_Work instructions:_ Exact copy, no pictures: take the lines of the listing below from the first through the one containing "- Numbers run".

_Given information:_

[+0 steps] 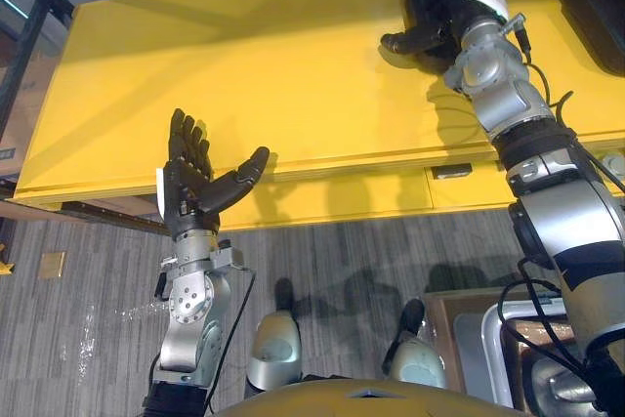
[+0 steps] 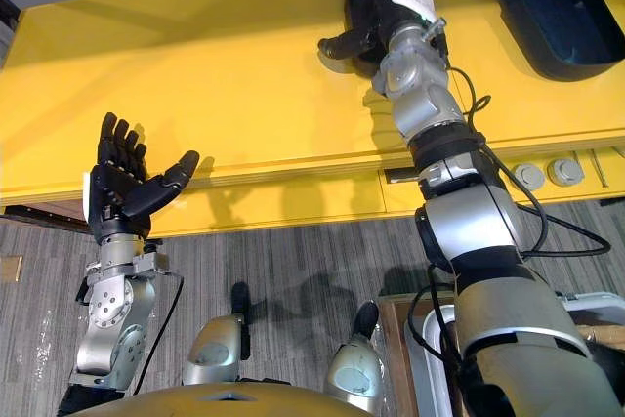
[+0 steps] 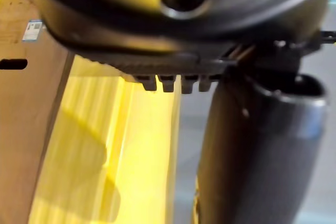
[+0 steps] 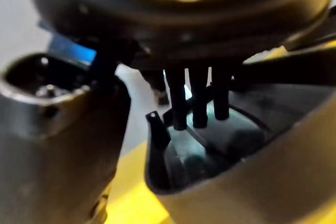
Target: Walk over and take three plastic housings, then place them on the shelf
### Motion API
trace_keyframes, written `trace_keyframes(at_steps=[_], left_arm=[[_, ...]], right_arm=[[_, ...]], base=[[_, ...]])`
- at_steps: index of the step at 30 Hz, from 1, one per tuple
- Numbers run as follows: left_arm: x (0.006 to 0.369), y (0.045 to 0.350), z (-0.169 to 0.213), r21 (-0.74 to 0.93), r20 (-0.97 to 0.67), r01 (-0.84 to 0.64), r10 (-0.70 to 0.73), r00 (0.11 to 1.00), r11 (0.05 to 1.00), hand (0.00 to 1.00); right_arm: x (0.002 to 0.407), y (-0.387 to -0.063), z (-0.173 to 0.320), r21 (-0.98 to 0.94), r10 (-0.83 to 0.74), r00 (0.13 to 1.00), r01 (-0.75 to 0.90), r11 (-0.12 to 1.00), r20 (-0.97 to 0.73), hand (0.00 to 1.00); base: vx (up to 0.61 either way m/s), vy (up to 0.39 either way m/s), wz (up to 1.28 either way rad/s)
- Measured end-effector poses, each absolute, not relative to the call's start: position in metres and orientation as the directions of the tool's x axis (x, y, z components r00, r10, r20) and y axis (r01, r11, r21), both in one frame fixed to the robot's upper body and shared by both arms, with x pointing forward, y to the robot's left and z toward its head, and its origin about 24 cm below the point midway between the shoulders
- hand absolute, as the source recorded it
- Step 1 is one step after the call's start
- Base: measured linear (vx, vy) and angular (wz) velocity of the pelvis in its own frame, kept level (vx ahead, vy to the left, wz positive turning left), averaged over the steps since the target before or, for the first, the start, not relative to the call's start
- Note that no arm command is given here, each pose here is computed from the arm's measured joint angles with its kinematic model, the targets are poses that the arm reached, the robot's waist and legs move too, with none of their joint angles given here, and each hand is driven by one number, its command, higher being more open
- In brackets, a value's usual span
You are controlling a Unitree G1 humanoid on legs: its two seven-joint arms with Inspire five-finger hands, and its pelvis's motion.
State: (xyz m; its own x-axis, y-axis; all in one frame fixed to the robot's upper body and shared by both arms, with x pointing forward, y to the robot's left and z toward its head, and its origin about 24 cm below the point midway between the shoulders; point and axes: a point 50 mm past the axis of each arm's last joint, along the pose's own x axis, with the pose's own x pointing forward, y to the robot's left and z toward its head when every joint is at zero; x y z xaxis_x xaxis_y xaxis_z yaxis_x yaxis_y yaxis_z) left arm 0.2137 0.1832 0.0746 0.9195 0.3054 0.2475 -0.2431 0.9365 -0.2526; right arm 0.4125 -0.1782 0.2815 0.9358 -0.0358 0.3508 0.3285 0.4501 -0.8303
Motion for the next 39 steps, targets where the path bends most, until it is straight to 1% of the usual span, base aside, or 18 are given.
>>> trace_keyframes(at_steps=[2,5,7,12,15,16,20,21,22,24,26,28,29,32,34,35,37,39], left_arm=[[0.212,0.184,0.073,-0.254,0.238,-0.252,0.313,0.920,0.934,1.00],[0.208,0.187,0.069,-0.255,0.217,-0.275,0.331,0.918,0.927,1.00],[0.208,0.185,0.067,-0.260,0.203,-0.275,0.331,0.922,0.926,1.00],[0.204,0.176,0.058,-0.252,0.143,-0.251,0.293,0.945,0.934,1.00],[0.206,0.174,0.057,-0.245,0.137,-0.222,0.261,0.956,0.944,1.00],[0.206,0.173,0.056,-0.241,0.134,-0.214,0.251,0.959,0.947,1.00],[0.206,0.175,0.053,-0.233,0.125,-0.220,0.253,0.959,0.947,1.00],[0.206,0.176,0.053,-0.230,0.124,-0.215,0.247,0.961,0.949,1.00],[0.206,0.176,0.053,-0.227,0.125,-0.207,0.239,0.963,0.952,1.00],[0.206,0.176,0.053,-0.222,0.128,-0.196,0.228,0.965,0.955,1.00],[0.207,0.176,0.053,-0.217,0.124,-0.189,0.220,0.968,0.958,1.00],[0.207,0.180,0.053,-0.208,0.122,-0.197,0.225,0.967,0.958,1.00],[0.207,0.182,0.053,-0.206,0.124,-0.203,0.232,0.965,0.957,1.00],[0.205,0.196,0.055,-0.191,0.135,-0.253,0.281,0.950,0.948,1.00],[0.202,0.209,0.059,-0.178,0.154,-0.294,0.322,0.934,0.939,1.00],[0.199,0.219,0.065,-0.166,0.181,-0.321,0.348,0.920,0.933,1.00],[0.197,0.223,0.073,-0.167,0.216,-0.328,0.359,0.908,0.930,1.00],[0.196,0.223,0.084,-0.172,0.268,-0.314,0.351,0.897,0.934,1.00]], right_arm=[[0.406,-0.171,0.292,-0.817,0.000,0.917,0.355,0.454,0.398,1.00],[0.387,-0.157,0.314,-0.792,0.094,0.864,0.403,0.459,0.494,1.00],[0.382,-0.157,0.318,-0.785,0.111,0.849,0.418,0.457,0.516,1.00],[0.368,-0.148,0.315,-0.761,0.163,0.822,0.404,0.508,0.546,1.00],[0.362,-0.157,0.323,-0.753,0.160,0.809,0.427,0.501,0.565,1.00],[0.359,-0.163,0.326,-0.744,0.152,0.809,0.427,0.515,0.569,1.00],[0.355,-0.174,0.322,-0.734,0.125,0.819,0.421,0.532,0.560,1.00],[0.354,-0.178,0.318,-0.728,0.108,0.828,0.413,0.548,0.551,1.00],[0.354,-0.182,0.312,-0.708,0.098,0.845,0.370,0.602,0.525,1.00],[0.354,-0.189,0.300,-0.685,0.086,0.872,0.313,0.658,0.482,1.00],[0.353,-0.200,0.282,-0.662,0.066,0.894,0.276,0.697,0.443,1.00],[0.348,-0.221,0.253,-0.595,0.027,0.916,0.238,0.768,0.401,1.00],[0.345,-0.226,0.246,-0.587,0.020,0.916,0.240,0.773,0.401,1.00],[0.320,-0.251,0.214,-0.540,-0.017,0.907,0.265,0.799,0.420,1.00],[0.298,-0.258,0.199,-0.441,-0.038,0.895,0.256,0.860,0.445,1.00],[0.278,-0.263,0.184,-0.377,-0.064,0.887,0.259,0.889,0.458,1.00],[0.265,-0.267,0.170,-0.378,-0.082,0.892,0.270,0.885,0.443,1.00],[0.255,-0.268,0.154,-0.471,-0.075,0.911,0.279,0.837,0.406,1.00]], base=[[0.01,0.002,-0.12],[0.01,0.008,-0.08],[0.00,0.003,-0.04],[0.02,0.007,-0.04],[-0.01,0.010,-0.05],[-0.03,0.008,-0.05],[-0.02,0.009,-0.08],[-0.03,0.008,-0.16],[-0.03,0.008,-0.13],[-0.03,0.009,-0.07],[-0.02,0.009,-0.06],[0.00,0.004,-0.02],[0.00,0.010,-0.05],[0.00,0.010,-0.10],[0.01,0.008,-0.12],[0.02,0.007,-0.09],[0.01,0.007,-0.16],[-0.02,0.007,-0.22]])
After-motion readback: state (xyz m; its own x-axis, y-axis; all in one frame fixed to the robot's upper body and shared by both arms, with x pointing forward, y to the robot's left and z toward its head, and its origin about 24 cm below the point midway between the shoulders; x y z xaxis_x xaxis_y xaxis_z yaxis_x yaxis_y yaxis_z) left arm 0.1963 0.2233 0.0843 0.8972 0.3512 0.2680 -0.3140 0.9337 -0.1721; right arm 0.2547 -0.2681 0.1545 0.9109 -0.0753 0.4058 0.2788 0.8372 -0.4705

_Answer to this problem:_
[+0 steps] 
[+0 steps] 
[+0 steps] 
[+0 steps] 
Target: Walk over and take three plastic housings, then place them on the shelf
### Motion API
trace_keyframes, written `trace_keyframes(at_steps=[_], left_arm=[[_, ...]], right_arm=[[_, ...]], base=[[_, ...]])`
- at_steps: index of the step at 30 Hz, from 1, one per tuple
- Numbers run as follows: left_arm: x (0.006 to 0.369), y (0.045 to 0.350), z (-0.169 to 0.213), r21 (-0.74 to 0.93), r20 (-0.97 to 0.67), r01 (-0.84 to 0.64), r10 (-0.70 to 0.73), r00 (0.11 to 1.00), r11 (0.05 to 1.00), hand (0.00 to 1.00); right_arm: x (0.002 to 0.407), y (-0.387 to -0.063), z (-0.173 to 0.320), r21 (-0.98 to 0.94), r10 (-0.83 to 0.74), r00 (0.13 to 1.00), r01 (-0.75 to 0.90), r11 (-0.12 to 1.00), r20 (-0.97 to 0.73), hand (0.00 to 1.00); base: vx (up to 0.61 either way m/s), vy (up to 0.39 either way m/s), wz (up to 1.28 either way rad/s)

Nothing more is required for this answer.